• Records from a data collection:
[Start of Attachment]
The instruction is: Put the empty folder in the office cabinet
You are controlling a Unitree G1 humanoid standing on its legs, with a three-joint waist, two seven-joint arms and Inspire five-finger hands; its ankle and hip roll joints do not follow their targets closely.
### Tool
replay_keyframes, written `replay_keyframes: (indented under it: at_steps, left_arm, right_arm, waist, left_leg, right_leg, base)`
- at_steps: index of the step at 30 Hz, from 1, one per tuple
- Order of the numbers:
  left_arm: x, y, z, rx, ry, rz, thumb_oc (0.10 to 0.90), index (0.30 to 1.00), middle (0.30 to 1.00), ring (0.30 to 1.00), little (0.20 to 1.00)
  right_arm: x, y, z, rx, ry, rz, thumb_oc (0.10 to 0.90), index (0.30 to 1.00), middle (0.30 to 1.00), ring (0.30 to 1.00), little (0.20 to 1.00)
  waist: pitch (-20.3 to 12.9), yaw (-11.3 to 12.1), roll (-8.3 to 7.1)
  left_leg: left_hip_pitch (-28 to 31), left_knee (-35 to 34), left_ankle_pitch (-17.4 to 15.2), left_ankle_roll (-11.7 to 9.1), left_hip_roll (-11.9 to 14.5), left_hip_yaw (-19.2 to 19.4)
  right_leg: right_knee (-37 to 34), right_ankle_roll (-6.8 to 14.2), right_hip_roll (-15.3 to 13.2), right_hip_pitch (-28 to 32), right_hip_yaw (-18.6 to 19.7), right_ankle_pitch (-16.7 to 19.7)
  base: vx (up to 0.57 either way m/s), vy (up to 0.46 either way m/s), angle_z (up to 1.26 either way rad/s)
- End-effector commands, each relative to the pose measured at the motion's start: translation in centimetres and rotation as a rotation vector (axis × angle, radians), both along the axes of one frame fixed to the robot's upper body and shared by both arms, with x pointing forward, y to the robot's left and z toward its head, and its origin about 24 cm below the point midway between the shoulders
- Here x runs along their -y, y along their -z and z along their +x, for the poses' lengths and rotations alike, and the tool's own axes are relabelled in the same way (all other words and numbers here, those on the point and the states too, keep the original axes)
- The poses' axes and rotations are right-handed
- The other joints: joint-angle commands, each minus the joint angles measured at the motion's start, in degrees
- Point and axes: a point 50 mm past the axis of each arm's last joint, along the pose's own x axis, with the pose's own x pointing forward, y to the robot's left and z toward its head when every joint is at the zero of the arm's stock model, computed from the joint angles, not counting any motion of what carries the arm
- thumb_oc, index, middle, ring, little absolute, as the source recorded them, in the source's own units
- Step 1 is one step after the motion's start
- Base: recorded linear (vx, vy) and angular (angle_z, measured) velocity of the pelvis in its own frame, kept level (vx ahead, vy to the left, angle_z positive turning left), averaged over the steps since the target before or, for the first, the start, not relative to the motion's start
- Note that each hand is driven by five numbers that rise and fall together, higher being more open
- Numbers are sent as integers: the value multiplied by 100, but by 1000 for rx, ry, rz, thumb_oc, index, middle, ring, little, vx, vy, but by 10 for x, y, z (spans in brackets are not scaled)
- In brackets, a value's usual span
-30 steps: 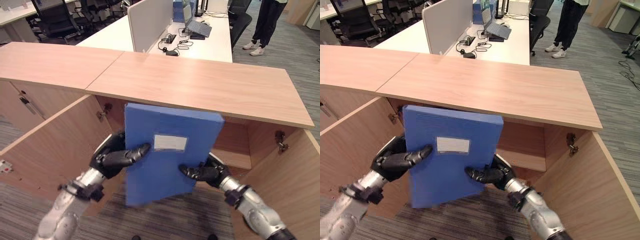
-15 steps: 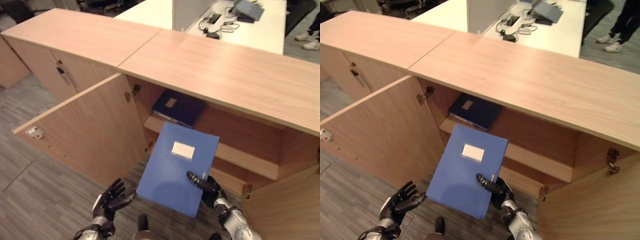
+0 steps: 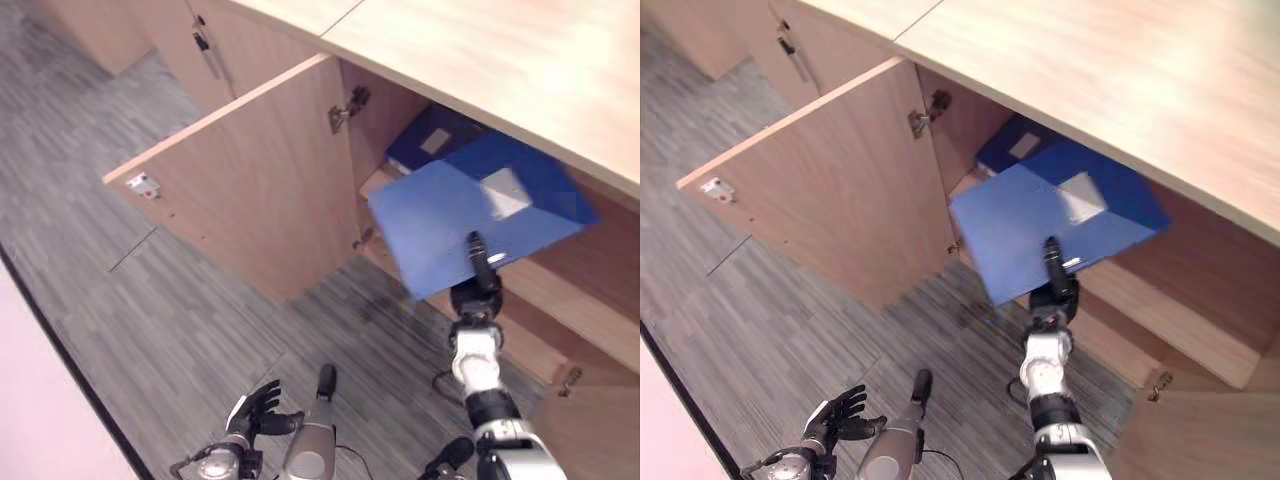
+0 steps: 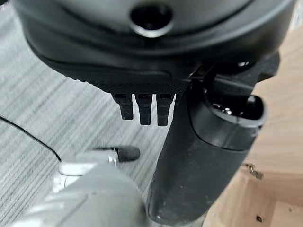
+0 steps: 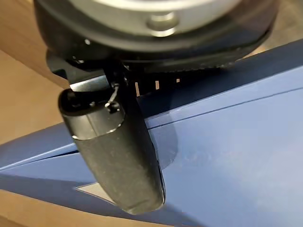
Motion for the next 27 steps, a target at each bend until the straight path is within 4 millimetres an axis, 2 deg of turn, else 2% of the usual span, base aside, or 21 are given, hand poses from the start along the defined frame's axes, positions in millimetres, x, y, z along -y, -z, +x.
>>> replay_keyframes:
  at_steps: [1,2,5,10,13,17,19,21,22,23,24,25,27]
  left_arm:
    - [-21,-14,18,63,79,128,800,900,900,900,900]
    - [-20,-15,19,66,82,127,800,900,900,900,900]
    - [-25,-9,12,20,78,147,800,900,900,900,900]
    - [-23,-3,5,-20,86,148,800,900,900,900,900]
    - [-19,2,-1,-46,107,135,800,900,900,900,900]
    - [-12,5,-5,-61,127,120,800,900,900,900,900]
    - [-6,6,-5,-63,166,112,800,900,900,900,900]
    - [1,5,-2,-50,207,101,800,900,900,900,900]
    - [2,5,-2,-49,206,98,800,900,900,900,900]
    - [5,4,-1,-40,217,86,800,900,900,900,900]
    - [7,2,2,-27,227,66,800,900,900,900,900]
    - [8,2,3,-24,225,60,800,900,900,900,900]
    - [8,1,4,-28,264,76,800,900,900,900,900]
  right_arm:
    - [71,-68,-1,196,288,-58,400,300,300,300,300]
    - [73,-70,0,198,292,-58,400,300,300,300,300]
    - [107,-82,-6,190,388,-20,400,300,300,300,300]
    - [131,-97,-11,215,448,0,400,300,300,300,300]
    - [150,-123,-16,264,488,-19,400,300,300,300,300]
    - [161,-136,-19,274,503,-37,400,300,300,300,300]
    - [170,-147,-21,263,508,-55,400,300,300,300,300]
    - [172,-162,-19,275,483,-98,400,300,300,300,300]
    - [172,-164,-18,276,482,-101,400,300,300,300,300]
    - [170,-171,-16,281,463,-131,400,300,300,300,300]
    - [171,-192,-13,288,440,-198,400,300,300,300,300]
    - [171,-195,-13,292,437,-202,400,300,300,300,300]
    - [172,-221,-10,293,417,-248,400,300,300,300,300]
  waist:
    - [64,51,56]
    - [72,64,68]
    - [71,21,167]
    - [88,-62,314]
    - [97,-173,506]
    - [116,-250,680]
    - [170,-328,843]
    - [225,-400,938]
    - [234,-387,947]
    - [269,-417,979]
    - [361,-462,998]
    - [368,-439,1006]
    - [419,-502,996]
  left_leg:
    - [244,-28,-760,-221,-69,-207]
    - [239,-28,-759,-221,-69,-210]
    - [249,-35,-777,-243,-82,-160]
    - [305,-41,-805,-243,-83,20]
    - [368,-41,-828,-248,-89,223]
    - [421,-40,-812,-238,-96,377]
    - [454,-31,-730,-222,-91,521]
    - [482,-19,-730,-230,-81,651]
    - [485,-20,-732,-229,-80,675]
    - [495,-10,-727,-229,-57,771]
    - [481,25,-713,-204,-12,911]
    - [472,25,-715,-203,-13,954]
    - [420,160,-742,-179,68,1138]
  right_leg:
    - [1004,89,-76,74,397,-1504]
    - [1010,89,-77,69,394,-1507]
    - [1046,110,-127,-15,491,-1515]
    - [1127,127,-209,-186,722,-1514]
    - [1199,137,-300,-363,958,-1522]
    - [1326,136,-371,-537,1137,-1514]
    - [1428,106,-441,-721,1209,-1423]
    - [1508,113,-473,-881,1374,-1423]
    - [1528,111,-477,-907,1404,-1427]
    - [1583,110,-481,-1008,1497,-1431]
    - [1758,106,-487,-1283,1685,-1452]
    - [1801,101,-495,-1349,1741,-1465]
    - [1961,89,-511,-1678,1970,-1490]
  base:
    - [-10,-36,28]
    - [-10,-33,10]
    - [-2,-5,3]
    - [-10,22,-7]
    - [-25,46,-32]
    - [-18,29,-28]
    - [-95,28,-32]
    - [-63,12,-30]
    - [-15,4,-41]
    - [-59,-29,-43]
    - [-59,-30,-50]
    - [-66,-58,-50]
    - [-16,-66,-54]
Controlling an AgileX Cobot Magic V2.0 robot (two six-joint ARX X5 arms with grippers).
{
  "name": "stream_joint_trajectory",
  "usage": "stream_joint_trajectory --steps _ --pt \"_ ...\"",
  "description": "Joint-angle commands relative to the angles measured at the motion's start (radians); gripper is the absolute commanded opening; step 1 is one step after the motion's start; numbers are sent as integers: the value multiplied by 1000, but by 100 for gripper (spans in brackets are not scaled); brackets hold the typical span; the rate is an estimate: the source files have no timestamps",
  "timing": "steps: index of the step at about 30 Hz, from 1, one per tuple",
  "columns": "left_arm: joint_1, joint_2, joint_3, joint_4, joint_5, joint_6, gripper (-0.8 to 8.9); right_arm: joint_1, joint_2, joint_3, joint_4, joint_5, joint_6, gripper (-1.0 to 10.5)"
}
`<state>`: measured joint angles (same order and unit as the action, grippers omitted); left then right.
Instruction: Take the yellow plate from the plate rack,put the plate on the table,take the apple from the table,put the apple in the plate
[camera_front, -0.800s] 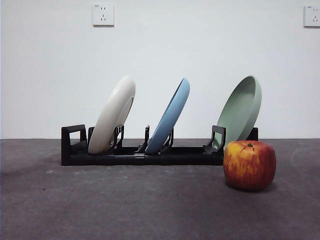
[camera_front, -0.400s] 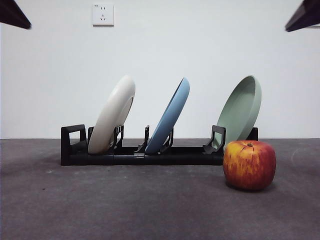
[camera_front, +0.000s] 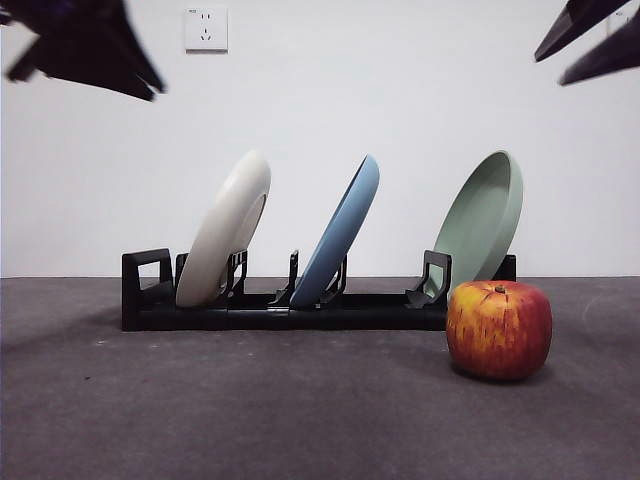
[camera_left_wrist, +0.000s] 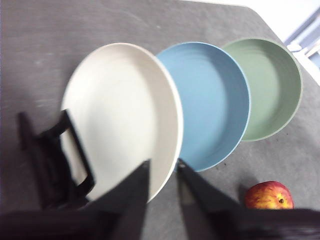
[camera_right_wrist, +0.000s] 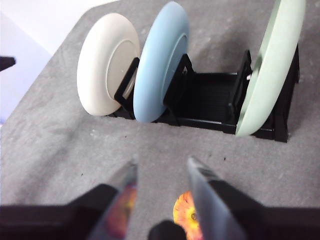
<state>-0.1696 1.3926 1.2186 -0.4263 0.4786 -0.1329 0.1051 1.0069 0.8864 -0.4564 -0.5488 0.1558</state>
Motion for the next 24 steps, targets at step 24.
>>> stream_joint_trajectory --steps 24 --pt "-191 346 255 -39 -209 -1 107 1 8 3 2 0 -15 252"
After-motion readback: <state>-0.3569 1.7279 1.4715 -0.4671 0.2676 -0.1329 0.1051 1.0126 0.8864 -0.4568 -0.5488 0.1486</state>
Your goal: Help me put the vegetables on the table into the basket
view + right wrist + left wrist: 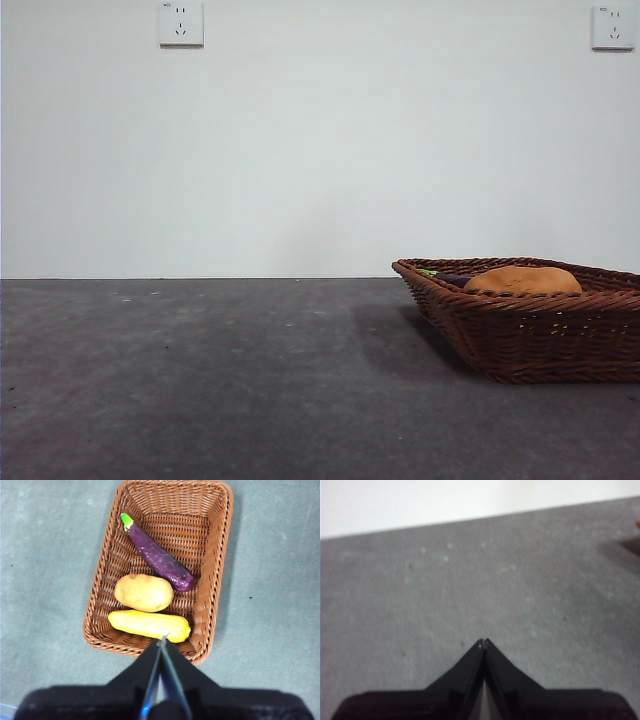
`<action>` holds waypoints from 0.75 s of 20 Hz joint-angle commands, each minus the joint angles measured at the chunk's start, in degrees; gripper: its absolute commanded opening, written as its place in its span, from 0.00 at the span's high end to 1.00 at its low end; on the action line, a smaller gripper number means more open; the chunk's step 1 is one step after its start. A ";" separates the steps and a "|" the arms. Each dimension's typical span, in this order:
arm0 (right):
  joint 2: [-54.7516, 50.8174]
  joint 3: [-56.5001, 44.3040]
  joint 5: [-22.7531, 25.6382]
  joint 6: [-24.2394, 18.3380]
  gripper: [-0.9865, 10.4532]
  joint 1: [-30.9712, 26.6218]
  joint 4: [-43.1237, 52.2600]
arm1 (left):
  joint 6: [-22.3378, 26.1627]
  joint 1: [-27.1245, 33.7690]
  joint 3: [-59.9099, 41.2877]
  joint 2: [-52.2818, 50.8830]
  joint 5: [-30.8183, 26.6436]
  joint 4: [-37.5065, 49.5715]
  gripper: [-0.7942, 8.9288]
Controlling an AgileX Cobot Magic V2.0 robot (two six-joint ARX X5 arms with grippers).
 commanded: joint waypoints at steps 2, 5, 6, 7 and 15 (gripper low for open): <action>0.09 -0.22 0.26 0.33 0.91 0.04 0.33 | -3.96 0.20 -0.46 -0.17 0.63 -3.08 0.92; 0.09 -0.22 0.26 0.33 0.91 0.04 0.35 | -4.07 0.20 -0.46 0.02 0.68 -3.50 0.92; 0.09 -0.22 0.26 0.33 0.91 0.04 0.35 | -4.07 0.20 -0.46 0.13 0.70 -3.52 0.92; 0.09 -0.22 0.26 0.33 0.91 0.04 0.33 | -4.07 0.20 -0.46 0.22 0.72 -3.52 0.92; 0.09 -0.22 0.26 0.33 0.91 0.04 0.35 | -4.07 0.20 -0.46 0.48 0.70 -3.52 0.92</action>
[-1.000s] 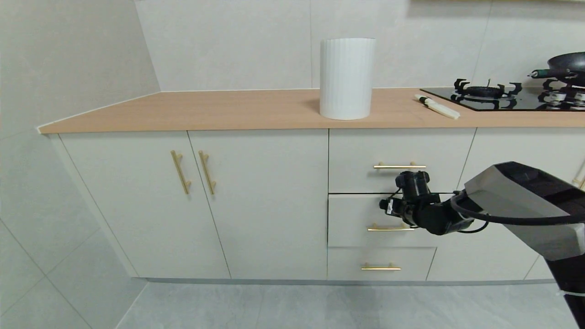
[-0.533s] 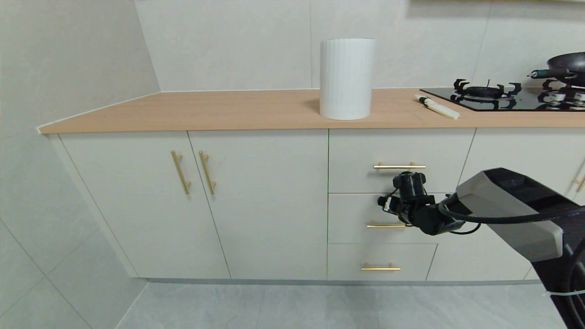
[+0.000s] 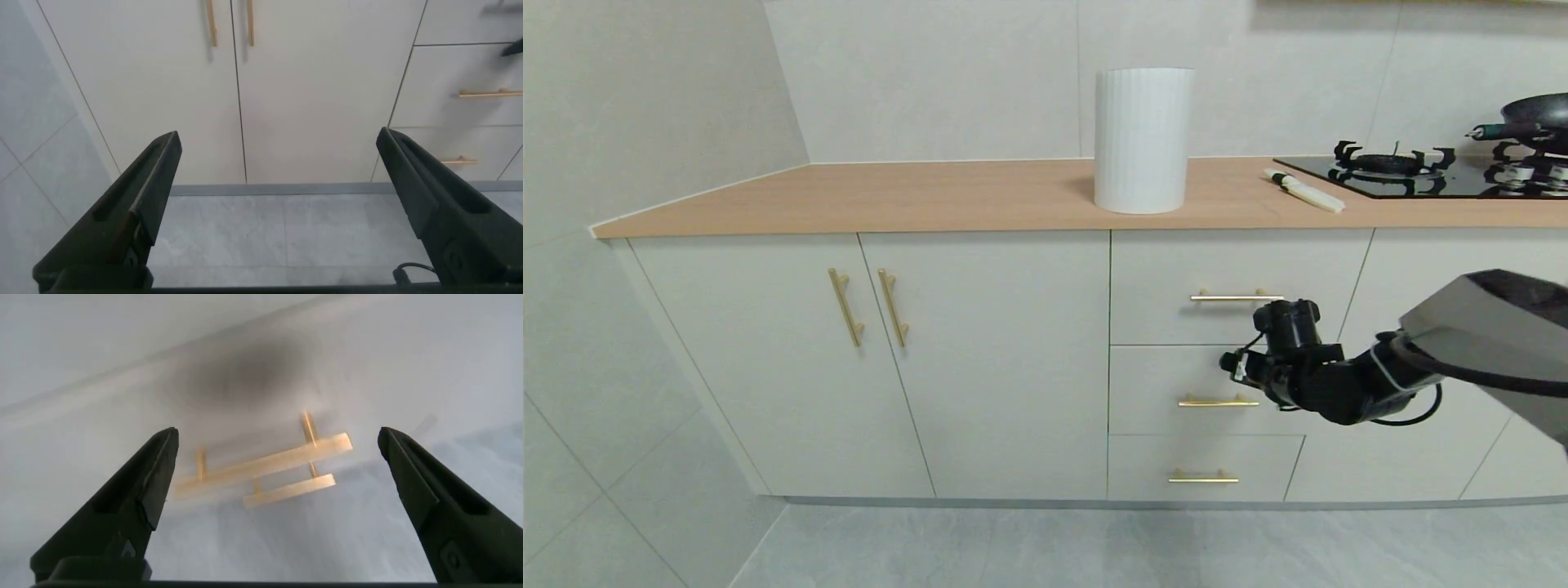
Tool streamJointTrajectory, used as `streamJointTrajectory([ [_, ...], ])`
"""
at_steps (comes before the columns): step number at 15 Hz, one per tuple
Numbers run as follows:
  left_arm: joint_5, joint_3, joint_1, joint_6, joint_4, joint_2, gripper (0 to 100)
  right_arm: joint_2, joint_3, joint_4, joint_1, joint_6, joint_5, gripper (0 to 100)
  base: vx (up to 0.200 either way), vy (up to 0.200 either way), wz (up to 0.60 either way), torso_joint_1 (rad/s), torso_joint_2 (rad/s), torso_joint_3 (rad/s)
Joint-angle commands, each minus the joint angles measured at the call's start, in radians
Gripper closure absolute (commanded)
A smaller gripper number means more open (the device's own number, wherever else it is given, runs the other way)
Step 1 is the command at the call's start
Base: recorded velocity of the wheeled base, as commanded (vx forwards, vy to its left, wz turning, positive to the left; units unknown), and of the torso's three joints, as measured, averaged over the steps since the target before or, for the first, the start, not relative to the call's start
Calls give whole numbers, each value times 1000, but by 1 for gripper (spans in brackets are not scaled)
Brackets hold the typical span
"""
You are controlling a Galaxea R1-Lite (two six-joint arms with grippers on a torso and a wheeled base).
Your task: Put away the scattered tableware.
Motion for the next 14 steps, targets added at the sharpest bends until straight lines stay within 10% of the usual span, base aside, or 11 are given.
streamJointTrajectory([
  [1, 0, 0, 0, 0, 0, 0, 0, -377, 286, 3, 15, -6, 0, 0, 0, 0, 0, 0, 0, 0],
  [7, 0, 0, 0, 0, 0, 0, 0, -1328, 797, 9, 6, -282, -115, 0, 0, 0, 0, 0, 0, 0],
  [14, 0, 0, 0, 0, 0, 0, 0, -1922, 789, 468, -144, -380, -131, 0, 0, 0, 0, 0, 0, 0],
])
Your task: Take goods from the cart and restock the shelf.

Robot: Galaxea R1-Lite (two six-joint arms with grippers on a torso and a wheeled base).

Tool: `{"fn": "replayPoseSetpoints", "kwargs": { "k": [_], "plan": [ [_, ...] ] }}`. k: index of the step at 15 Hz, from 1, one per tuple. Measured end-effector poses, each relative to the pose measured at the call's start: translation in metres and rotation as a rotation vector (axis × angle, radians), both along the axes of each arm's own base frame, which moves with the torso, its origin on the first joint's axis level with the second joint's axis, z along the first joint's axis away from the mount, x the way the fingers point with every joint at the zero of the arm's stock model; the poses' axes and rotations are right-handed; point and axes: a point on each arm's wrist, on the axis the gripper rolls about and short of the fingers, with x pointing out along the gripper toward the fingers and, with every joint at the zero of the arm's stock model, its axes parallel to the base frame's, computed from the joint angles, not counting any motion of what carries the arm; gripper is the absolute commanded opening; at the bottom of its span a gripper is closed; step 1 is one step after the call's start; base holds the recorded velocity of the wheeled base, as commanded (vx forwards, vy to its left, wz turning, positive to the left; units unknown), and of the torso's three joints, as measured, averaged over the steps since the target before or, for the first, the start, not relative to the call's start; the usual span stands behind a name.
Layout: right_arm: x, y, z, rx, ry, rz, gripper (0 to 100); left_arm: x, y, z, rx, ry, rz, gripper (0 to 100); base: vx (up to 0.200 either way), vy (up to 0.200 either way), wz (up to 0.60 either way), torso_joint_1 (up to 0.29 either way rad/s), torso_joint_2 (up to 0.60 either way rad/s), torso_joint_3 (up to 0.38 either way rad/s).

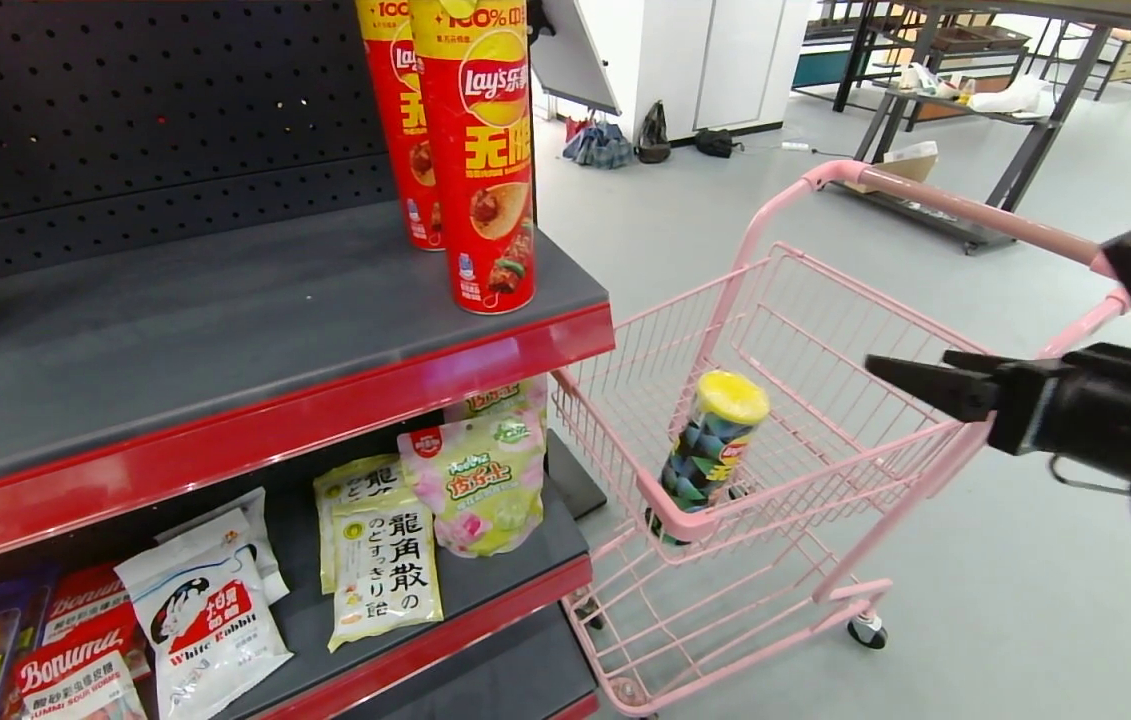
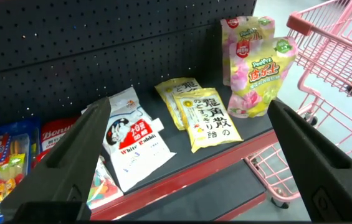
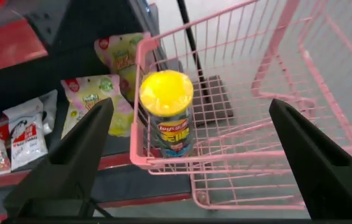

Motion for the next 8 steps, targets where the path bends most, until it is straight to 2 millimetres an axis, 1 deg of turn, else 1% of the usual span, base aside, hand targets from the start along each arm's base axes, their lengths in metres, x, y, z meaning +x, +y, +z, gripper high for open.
{"fn": "replayPoseSetpoints", "kwargs": {
  "k": [1,2,4,6,8],
  "plan": [
    [0.015,0.008,-0.014,0.000,0.013,0.023,100,0.000,0.000,0.000,0.000,0.000,0.000,100,0.000,0.000,0.00,0.000,0.00,0.000],
    [0.026,0.016,-0.028,-0.002,0.030,0.047,100,0.000,0.000,0.000,0.000,0.000,0.000,100,0.000,0.000,0.00,0.000,0.00,0.000],
    [0.038,0.030,-0.057,-0.020,0.108,0.090,100,0.000,0.000,0.000,0.001,0.000,0.000,100,0.000,0.000,0.00,0.000,0.00,0.000],
    [0.047,0.037,-0.074,-0.032,0.151,0.105,100,0.000,0.000,0.000,0.001,0.000,0.000,100,0.000,0.000,0.00,0.000,0.00,0.000],
    [0.057,0.041,-0.083,-0.036,0.153,0.109,100,0.000,0.000,0.000,0.000,0.000,-0.001,100,0.000,0.000,0.00,0.000,0.00,0.000]
  ]
}}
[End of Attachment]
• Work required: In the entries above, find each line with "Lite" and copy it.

• Answer to the problem:
You are controlling a Galaxea R1-Lite (two six-joint arms with grippers on a torso and a wheeled base).
Robot: Galaxea R1-Lite (two six-joint arms with grippers on a torso and a wheeled base).

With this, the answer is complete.